[Recorded data]
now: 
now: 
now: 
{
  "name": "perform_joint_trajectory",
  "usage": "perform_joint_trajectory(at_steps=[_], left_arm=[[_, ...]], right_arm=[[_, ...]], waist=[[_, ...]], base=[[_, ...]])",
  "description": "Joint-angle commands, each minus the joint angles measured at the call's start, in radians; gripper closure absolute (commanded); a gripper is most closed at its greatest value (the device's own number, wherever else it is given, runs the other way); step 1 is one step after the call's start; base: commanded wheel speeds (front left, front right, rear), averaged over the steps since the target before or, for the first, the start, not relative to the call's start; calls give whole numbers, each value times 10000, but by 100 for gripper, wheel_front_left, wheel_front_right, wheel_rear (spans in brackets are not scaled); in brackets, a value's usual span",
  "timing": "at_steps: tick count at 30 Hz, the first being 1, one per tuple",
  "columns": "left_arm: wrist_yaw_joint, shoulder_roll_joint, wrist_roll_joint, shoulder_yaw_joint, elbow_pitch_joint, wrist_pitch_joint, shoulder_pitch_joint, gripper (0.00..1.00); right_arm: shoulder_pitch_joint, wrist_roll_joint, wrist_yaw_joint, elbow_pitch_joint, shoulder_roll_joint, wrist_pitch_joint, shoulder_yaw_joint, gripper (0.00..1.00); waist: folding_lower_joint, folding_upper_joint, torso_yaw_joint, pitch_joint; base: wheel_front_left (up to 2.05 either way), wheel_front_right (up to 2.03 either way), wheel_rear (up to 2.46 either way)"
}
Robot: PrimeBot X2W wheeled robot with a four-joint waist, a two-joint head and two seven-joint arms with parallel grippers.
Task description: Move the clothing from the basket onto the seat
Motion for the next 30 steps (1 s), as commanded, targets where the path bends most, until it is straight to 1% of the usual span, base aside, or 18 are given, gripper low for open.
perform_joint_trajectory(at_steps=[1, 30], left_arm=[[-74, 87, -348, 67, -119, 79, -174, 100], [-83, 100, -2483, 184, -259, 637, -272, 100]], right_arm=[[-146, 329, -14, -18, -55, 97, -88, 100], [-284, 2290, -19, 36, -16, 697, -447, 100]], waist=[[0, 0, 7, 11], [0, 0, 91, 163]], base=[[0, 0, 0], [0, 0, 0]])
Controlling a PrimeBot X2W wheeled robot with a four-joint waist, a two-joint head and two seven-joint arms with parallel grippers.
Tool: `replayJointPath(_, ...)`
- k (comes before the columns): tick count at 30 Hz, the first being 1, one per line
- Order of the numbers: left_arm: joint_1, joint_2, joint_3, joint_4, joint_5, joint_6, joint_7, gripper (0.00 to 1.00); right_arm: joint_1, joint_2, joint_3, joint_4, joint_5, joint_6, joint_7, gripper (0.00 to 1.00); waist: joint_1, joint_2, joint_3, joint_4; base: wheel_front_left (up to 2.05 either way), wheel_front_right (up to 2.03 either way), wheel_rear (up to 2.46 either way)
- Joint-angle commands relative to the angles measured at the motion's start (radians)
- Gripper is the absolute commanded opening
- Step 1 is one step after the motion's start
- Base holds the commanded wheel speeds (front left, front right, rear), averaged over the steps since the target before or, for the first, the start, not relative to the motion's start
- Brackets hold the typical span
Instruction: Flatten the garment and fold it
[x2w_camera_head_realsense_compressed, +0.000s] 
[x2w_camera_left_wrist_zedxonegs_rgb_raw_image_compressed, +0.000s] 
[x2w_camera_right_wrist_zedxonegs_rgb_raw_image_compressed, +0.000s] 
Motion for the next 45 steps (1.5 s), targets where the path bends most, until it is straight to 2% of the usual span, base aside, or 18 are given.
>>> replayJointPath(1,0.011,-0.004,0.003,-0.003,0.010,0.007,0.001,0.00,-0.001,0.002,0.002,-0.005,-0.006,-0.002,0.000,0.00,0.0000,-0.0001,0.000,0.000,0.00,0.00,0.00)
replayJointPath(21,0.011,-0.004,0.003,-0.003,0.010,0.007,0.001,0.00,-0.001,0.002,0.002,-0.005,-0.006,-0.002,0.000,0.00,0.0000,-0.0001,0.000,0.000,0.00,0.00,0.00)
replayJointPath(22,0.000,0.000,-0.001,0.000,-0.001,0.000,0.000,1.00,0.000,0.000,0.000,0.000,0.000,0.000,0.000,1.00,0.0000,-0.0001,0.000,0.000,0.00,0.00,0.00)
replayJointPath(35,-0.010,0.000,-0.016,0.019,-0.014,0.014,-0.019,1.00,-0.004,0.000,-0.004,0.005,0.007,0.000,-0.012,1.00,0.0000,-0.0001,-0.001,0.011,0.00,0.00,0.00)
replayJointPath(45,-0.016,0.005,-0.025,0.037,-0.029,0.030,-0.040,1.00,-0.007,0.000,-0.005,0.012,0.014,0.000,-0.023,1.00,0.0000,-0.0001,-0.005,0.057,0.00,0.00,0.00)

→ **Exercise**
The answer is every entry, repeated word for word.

→ **Expected answer**
now: 
now: 
now: 
{
  "name": "perform_joint_trajectory",
  "usage": "perform_joint_trajectory(at_steps=[_], left_arm=[[_, ...]], right_arm=[[_, ...]], waist=[[_, ...]], base=[[_, ...]])",
  "description": "Joint-angle commands, each minus the joint angles measured at the call's start, in radians; gripper closure absolute (commanded); a gripper is most closed at its greatest value (the device's own number, wherever else it is given, runs the other way); step 1 is one step after the call's start; base: commanded wheel speeds (front left, front right, rear), averaged over the steps since the target before or, for the first, the start, not relative to the call's start; calls give whole numbers, each value times 10000, but by 100 for gripper, wheel_front_left, wheel_front_right, wheel_rear (spans in brackets are not scaled); in brackets, a value's usual span",
  "timing": "at_steps: tick count at 30 Hz, the first being 1, one per tuple",
  "columns": "left_arm: wrist_yaw_joint, shoulder_roll_joint, wrist_roll_joint, shoulder_yaw_joint, elbow_pitch_joint, wrist_pitch_joint, shoulder_pitch_joint, gripper (0.00..1.00); right_arm: shoulder_pitch_joint, wrist_roll_joint, wrist_yaw_joint, elbow_pitch_joint, shoulder_roll_joint, wrist_pitch_joint, shoulder_yaw_joint, gripper (0.00..1.00); waist: folding_lower_joint, folding_upper_joint, torso_yaw_joint, pitch_joint; base: wheel_front_left (up to 2.05 either way), wheel_front_right (up to 2.03 either way), wheel_rear (up to 2.46 either way)"
}
Robot: PrimeBot X2W wheeled robot with a four-joint waist, a two-joint head and two seven-joint arms with parallel grippers.
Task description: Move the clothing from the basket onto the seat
Motion for the next 30 steps (1 s), as commanded, targets where the path bends most, until it is straight to 1% of the usual span, base aside, or 18 are given, gripper low for open.
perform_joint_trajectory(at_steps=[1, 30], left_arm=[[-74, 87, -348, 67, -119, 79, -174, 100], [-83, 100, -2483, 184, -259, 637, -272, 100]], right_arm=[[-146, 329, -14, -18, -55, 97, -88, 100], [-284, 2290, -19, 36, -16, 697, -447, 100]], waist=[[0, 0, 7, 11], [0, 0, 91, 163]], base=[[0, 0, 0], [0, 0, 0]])
Controlling a PrimeBot X2W wheeled robot with a four-joint waist, a two-joint head and two seven-joint arms with parallel grippers.
Tool: `replayJointPath(_, ...)`
- k (comes before the columns): tick count at 30 Hz, the first being 1, one per line
- Order of the numbers: left_arm: joint_1, joint_2, joint_3, joint_4, joint_5, joint_6, joint_7, gripper (0.00 to 1.00); right_arm: joint_1, joint_2, joint_3, joint_4, joint_5, joint_6, joint_7, gripper (0.00 to 1.00); waist: joint_1, joint_2, joint_3, joint_4; base: wheel_front_left (up to 2.05 either way), wheel_front_right (up to 2.03 either way), wheel_rear (up to 2.46 either way)
- Joint-angle commands relative to the angles measured at the motion's start (radians)
- Gripper is the absolute commanded opening
- Step 1 is one step after the motion's start
- Base holds the commanded wheel speeds (front left, front right, rear), averaged over the steps since the target before or, for the first, the start, not relative to the motion's start
- Brackets hold the typical span
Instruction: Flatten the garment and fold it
[x2w_camera_head_realsense_compressed, +0.000s] 
[x2w_camera_left_wrist_zedxonegs_rgb_raw_image_compressed, +0.000s] 
[x2w_camera_right_wrist_zedxonegs_rgb_raw_image_compressed, +0.000s] 
Motion for the next 45 steps (1.5 s), targets where the path bends most, until it is straight to 2% of the usual span, base aside, or 18 are given.
>>> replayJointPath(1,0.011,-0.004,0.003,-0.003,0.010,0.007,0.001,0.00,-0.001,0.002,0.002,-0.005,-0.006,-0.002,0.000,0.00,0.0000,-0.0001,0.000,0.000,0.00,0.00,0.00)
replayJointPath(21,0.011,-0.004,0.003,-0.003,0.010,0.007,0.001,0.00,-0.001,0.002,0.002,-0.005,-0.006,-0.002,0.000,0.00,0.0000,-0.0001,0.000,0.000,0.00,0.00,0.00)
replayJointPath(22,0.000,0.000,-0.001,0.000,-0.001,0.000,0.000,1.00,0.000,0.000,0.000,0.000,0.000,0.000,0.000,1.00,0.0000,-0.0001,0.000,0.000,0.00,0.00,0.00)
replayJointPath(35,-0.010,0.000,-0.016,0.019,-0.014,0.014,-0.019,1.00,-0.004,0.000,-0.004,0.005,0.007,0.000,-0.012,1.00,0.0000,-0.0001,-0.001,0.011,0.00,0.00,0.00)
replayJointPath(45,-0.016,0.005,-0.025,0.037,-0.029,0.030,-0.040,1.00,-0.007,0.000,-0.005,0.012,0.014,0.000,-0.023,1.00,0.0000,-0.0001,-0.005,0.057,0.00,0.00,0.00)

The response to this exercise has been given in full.